BEGIN STUDY MATERIAL

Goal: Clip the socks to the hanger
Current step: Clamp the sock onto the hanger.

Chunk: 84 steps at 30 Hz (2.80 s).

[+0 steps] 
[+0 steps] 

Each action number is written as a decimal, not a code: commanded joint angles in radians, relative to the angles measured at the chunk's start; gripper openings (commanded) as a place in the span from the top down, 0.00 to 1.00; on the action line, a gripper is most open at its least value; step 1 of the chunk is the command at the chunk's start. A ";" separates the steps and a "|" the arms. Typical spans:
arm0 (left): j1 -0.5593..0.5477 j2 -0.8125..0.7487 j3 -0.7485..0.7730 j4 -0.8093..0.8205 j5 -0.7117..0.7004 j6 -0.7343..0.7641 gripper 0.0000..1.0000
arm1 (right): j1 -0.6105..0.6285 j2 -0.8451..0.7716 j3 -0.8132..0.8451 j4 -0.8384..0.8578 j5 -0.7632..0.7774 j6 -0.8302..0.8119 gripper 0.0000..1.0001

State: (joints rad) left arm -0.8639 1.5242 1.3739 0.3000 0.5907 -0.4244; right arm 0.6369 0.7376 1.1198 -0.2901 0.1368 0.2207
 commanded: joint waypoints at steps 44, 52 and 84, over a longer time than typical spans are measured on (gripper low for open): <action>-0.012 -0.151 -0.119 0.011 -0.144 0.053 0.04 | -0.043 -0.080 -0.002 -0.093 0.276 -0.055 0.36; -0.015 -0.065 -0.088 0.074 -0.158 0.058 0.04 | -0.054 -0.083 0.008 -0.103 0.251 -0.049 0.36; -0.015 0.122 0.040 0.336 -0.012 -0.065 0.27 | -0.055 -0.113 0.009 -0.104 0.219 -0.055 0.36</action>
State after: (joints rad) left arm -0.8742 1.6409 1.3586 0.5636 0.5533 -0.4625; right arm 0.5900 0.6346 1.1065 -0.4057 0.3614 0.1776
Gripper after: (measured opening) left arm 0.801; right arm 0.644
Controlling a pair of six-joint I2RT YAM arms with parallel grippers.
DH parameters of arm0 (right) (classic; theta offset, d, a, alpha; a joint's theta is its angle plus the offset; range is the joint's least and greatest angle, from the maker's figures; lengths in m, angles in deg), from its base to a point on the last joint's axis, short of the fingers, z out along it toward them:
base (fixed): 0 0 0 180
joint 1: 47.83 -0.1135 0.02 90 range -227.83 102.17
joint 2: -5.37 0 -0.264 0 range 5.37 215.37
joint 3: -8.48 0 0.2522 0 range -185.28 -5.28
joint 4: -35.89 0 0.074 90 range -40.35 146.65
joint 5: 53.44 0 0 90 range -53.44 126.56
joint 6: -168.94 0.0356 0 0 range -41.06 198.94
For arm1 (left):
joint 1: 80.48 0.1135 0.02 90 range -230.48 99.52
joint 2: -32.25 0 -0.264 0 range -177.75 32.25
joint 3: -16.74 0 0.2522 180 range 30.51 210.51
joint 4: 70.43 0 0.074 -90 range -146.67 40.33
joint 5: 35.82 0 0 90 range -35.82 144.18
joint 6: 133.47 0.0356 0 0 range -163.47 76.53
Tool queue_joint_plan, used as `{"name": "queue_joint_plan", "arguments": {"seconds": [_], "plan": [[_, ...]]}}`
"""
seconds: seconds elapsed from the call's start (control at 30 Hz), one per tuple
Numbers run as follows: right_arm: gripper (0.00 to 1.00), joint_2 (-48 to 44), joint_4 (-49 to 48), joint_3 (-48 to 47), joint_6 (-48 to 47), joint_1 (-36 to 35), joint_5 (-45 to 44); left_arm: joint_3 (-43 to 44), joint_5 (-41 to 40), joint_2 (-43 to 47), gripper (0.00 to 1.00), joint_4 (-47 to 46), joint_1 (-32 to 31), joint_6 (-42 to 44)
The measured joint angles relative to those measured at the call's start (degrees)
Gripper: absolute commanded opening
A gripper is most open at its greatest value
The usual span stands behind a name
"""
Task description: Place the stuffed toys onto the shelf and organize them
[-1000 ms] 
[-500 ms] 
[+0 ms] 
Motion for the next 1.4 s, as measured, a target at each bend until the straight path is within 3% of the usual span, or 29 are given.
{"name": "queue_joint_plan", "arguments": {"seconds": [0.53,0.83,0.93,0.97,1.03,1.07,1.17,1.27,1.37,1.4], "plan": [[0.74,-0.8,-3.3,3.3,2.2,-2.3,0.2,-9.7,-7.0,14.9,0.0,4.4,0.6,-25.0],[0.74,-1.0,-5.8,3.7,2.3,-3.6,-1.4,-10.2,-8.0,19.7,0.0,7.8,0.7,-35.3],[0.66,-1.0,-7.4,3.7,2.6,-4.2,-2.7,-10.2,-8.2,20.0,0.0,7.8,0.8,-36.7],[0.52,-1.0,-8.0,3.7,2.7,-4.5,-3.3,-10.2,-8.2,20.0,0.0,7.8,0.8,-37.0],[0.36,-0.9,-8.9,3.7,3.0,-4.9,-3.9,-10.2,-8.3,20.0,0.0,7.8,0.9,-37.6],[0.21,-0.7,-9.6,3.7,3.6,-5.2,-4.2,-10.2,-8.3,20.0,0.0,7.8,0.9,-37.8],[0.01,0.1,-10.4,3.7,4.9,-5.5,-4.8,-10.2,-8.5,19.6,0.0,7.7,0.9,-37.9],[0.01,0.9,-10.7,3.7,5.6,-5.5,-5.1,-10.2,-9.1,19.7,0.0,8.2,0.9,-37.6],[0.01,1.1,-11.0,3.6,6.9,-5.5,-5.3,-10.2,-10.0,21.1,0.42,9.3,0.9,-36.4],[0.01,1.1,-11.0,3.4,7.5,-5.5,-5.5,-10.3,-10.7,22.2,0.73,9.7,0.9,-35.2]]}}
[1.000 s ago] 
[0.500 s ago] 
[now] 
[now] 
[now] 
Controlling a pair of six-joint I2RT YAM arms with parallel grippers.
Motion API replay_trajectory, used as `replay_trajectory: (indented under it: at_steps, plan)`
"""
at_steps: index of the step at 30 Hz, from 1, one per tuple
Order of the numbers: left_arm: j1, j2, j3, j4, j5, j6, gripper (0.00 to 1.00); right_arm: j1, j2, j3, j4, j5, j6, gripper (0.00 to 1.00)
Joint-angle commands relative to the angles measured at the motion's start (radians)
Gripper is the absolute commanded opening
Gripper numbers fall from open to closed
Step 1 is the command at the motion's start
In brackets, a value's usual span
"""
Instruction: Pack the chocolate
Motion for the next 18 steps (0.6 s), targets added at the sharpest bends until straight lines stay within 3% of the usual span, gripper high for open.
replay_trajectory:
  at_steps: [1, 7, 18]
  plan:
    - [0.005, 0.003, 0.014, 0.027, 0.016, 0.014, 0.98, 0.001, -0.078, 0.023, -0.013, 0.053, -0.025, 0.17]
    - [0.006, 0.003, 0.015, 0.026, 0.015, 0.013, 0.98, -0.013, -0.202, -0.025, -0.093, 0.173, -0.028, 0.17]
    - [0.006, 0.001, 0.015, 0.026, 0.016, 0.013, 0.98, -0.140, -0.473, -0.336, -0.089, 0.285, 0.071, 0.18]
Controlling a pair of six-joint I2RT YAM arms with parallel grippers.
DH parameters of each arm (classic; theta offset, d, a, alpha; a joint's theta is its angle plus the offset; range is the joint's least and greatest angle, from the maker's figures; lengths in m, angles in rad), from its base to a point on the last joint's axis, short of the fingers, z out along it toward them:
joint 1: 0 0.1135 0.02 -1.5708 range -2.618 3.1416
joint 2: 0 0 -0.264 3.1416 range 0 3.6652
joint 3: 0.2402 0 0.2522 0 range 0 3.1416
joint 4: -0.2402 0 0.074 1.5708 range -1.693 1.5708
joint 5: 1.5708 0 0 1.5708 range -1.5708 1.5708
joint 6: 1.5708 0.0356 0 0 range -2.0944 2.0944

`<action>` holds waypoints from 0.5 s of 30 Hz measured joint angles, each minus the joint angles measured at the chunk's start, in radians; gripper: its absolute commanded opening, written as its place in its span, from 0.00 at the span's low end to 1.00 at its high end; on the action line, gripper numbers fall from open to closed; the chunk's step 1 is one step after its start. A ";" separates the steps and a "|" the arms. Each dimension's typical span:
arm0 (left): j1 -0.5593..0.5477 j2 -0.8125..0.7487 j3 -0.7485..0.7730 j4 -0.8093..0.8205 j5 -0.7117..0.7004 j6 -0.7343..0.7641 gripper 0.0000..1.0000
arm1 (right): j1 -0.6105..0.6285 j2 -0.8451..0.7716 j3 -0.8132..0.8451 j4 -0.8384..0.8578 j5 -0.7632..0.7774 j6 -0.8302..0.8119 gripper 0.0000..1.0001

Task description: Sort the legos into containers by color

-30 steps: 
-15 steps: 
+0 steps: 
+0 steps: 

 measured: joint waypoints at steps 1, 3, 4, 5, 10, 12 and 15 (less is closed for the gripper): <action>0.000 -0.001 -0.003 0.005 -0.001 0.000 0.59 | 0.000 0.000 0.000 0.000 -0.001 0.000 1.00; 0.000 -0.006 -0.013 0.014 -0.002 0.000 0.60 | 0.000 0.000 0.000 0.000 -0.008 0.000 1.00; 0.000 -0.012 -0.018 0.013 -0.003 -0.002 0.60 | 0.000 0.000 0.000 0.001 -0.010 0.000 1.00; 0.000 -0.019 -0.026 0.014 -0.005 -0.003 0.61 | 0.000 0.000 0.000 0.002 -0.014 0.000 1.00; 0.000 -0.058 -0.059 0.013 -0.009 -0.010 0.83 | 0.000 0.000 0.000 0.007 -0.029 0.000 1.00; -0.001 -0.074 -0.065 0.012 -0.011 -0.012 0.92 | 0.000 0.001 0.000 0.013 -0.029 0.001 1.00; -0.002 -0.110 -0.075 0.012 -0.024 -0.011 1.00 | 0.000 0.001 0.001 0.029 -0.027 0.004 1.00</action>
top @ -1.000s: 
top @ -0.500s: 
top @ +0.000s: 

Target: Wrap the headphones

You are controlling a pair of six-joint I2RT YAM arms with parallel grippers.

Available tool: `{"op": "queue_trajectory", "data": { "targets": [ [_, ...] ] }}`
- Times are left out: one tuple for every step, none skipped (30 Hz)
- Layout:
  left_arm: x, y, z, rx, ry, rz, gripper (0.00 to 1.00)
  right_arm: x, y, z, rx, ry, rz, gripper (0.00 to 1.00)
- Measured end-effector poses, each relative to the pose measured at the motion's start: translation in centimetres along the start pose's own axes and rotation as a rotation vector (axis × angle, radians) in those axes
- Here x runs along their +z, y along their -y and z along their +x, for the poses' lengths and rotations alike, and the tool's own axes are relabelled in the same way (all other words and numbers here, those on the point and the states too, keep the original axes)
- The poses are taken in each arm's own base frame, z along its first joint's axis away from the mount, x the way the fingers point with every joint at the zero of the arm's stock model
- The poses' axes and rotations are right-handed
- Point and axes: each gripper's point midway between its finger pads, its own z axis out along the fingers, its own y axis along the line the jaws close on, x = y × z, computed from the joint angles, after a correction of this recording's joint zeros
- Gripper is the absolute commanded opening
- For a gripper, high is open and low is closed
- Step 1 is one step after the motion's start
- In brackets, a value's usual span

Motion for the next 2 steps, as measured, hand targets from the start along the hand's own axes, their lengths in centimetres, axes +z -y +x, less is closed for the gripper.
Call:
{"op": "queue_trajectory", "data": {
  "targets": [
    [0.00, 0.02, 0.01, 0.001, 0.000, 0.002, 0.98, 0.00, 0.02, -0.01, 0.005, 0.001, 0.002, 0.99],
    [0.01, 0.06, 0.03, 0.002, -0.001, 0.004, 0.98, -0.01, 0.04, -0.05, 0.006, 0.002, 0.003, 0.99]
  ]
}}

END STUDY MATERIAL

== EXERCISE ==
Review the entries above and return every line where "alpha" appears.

== TASK OUTPUT ==
DH parameters of arm0 (right) (classic; theta offset, d, a, alpha; a joint's theta is its angle plus the offset; range is the joint's least and greatest angle, from the maker's figures; lengths in m, angles in deg), from its base to a point on the last joint's axis, short of the fingers, z out along it toward them:
DH parameters of each arm (classic; theta offset, d, a, alpha; a joint's theta is its angle plus the offset; range is the joint's least and greatest angle, from the maker's figures; lengths in m, angles in rad), from its base to a point on the last joint's axis, short of the fingers, z out along it toward them:

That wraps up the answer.